- Assignment
From the records below, determine the number of lines containing "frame". Output that number alone.

- Source records

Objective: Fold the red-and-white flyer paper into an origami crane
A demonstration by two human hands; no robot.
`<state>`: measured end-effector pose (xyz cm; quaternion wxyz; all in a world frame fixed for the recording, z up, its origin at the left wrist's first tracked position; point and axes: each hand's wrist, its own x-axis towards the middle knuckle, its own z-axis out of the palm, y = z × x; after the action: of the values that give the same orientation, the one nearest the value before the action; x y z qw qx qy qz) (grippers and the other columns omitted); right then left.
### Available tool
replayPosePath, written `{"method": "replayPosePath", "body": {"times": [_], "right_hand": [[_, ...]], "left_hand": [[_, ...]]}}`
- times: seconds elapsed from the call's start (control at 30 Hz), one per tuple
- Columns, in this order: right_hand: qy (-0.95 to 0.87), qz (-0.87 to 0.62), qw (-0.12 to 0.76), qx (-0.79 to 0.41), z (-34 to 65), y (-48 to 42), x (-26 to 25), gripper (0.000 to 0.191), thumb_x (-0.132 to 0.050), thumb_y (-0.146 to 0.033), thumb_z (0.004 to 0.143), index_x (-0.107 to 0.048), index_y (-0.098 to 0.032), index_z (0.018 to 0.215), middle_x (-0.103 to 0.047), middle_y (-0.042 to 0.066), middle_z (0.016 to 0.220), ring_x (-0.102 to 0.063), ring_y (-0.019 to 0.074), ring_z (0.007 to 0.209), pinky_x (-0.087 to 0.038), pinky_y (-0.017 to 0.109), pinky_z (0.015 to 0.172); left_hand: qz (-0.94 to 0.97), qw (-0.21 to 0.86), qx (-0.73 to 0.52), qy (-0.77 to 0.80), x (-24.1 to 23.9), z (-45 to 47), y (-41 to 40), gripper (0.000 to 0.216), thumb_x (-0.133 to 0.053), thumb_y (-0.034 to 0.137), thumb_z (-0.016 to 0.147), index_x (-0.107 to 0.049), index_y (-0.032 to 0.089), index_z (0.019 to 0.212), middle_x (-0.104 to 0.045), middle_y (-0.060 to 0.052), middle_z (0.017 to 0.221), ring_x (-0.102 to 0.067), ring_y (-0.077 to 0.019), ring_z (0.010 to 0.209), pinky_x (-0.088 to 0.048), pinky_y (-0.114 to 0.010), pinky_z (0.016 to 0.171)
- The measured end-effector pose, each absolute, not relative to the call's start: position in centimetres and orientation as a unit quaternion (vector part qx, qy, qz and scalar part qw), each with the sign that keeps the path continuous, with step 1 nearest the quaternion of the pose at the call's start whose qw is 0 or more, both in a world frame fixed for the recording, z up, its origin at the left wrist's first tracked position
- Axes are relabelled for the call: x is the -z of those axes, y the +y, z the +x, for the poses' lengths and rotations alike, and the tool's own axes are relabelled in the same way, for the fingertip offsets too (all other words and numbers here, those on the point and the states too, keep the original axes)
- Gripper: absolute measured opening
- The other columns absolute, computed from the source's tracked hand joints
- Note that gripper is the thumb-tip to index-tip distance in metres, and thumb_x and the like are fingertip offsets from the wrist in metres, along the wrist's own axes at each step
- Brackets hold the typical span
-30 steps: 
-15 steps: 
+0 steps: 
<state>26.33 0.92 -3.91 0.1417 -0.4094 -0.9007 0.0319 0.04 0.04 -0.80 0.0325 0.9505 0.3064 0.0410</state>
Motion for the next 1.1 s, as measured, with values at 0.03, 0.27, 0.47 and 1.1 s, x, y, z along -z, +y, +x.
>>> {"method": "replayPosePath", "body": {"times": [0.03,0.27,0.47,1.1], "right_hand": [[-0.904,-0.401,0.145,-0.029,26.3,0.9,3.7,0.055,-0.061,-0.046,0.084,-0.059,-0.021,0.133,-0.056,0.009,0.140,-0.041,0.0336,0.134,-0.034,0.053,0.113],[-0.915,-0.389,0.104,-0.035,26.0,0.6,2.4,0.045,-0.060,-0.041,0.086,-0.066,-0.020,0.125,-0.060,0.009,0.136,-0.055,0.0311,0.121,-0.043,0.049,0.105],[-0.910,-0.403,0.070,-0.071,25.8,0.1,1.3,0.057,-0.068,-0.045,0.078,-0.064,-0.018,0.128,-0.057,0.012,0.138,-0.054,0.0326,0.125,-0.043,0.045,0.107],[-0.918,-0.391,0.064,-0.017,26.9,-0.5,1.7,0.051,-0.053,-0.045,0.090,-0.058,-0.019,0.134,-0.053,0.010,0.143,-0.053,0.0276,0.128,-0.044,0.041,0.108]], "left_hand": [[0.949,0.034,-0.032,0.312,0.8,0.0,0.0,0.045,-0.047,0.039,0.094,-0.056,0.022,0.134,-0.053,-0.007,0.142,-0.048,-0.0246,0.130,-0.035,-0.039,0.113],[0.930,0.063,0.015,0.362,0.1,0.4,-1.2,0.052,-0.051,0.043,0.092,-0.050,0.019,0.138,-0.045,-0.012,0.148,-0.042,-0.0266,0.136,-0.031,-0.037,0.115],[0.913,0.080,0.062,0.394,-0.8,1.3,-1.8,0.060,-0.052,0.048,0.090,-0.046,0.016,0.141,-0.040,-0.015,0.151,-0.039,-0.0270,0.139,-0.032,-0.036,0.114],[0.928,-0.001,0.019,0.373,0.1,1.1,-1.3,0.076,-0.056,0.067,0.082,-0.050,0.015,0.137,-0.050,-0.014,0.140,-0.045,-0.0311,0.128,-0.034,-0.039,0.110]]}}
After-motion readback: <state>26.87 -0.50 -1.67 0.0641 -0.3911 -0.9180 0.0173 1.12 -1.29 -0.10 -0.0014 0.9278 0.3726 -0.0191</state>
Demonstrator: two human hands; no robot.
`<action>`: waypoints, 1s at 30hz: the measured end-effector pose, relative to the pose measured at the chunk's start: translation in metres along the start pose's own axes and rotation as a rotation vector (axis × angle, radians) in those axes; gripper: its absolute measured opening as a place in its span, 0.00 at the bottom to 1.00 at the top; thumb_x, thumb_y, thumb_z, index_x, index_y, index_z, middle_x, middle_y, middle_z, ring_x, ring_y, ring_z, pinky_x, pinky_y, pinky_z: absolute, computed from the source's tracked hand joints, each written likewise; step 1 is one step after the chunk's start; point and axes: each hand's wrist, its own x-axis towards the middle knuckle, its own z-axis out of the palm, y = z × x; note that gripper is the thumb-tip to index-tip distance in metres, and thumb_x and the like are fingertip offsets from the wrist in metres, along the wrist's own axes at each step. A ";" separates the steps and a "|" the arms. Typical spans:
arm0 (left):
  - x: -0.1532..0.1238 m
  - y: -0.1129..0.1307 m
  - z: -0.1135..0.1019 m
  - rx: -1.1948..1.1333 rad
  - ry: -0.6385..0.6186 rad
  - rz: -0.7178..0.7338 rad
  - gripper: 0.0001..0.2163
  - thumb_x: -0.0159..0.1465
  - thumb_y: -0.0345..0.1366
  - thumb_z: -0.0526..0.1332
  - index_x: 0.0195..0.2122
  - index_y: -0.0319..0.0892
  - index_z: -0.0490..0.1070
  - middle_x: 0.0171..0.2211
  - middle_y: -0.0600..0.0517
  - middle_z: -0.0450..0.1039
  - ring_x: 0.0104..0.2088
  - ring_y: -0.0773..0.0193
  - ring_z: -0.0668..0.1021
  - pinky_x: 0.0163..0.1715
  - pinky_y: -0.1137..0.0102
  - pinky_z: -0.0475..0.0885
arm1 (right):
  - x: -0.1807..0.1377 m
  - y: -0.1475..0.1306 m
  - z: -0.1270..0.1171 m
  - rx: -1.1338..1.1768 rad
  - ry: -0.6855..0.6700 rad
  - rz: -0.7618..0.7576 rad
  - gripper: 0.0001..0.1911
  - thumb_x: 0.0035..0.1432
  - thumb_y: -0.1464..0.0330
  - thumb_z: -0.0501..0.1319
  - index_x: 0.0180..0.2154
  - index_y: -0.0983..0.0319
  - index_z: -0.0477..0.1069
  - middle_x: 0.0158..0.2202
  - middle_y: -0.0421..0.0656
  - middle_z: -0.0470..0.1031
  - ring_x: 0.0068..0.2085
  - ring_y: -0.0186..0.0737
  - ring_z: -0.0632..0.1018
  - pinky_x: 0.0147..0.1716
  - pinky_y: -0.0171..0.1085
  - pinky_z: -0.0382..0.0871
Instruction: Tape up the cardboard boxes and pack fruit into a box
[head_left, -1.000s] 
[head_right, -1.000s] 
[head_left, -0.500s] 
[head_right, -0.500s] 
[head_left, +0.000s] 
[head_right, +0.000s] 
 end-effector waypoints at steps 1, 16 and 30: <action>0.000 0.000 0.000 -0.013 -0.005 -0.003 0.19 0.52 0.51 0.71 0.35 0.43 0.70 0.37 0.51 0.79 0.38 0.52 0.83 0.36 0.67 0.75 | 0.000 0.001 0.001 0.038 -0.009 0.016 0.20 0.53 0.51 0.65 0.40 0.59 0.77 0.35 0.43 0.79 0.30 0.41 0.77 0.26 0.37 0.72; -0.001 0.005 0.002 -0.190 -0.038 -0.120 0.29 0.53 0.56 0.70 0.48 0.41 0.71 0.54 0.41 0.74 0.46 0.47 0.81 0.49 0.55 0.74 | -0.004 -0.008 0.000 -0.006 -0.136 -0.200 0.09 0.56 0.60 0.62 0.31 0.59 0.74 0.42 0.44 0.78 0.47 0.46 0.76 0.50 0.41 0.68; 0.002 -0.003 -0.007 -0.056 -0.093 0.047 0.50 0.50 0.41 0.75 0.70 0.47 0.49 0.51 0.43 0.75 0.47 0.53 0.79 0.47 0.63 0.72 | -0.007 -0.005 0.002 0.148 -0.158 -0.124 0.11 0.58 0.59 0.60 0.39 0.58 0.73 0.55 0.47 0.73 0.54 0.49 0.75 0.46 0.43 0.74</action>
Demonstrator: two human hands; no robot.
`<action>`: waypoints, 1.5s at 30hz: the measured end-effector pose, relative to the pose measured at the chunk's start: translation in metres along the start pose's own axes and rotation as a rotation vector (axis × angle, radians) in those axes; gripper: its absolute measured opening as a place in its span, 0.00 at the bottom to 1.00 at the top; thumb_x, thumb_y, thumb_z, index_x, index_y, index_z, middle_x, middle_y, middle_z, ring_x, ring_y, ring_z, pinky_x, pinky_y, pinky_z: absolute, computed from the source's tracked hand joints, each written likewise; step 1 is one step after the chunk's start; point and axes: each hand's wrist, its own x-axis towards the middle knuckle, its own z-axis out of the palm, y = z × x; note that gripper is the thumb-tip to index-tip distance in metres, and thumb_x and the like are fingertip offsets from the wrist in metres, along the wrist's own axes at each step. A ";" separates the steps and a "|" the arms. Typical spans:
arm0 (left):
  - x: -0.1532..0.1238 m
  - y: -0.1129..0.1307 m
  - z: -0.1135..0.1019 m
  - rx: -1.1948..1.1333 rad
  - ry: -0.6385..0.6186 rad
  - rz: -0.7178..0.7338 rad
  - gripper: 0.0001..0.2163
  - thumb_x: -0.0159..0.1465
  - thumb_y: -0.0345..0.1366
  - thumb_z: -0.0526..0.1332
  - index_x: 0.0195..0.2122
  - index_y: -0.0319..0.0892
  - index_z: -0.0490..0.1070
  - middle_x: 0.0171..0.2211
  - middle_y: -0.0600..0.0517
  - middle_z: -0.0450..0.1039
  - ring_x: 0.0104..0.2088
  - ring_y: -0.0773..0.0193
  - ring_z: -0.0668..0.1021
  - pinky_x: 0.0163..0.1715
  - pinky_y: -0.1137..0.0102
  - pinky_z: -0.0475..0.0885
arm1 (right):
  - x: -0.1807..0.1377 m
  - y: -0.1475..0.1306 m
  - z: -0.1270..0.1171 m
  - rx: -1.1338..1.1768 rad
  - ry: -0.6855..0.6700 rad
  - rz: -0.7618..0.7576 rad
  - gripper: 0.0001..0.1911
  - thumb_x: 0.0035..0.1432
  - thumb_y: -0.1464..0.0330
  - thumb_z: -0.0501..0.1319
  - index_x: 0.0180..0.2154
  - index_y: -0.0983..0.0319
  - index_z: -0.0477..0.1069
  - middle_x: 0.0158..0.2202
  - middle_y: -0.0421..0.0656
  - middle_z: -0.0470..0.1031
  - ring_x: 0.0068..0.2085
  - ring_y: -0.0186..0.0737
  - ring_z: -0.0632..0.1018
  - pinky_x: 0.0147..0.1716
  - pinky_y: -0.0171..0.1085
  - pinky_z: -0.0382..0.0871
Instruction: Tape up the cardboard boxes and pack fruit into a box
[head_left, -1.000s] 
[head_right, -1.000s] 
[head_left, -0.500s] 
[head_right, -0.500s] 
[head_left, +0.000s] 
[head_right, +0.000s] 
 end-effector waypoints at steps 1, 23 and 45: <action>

- Your response
2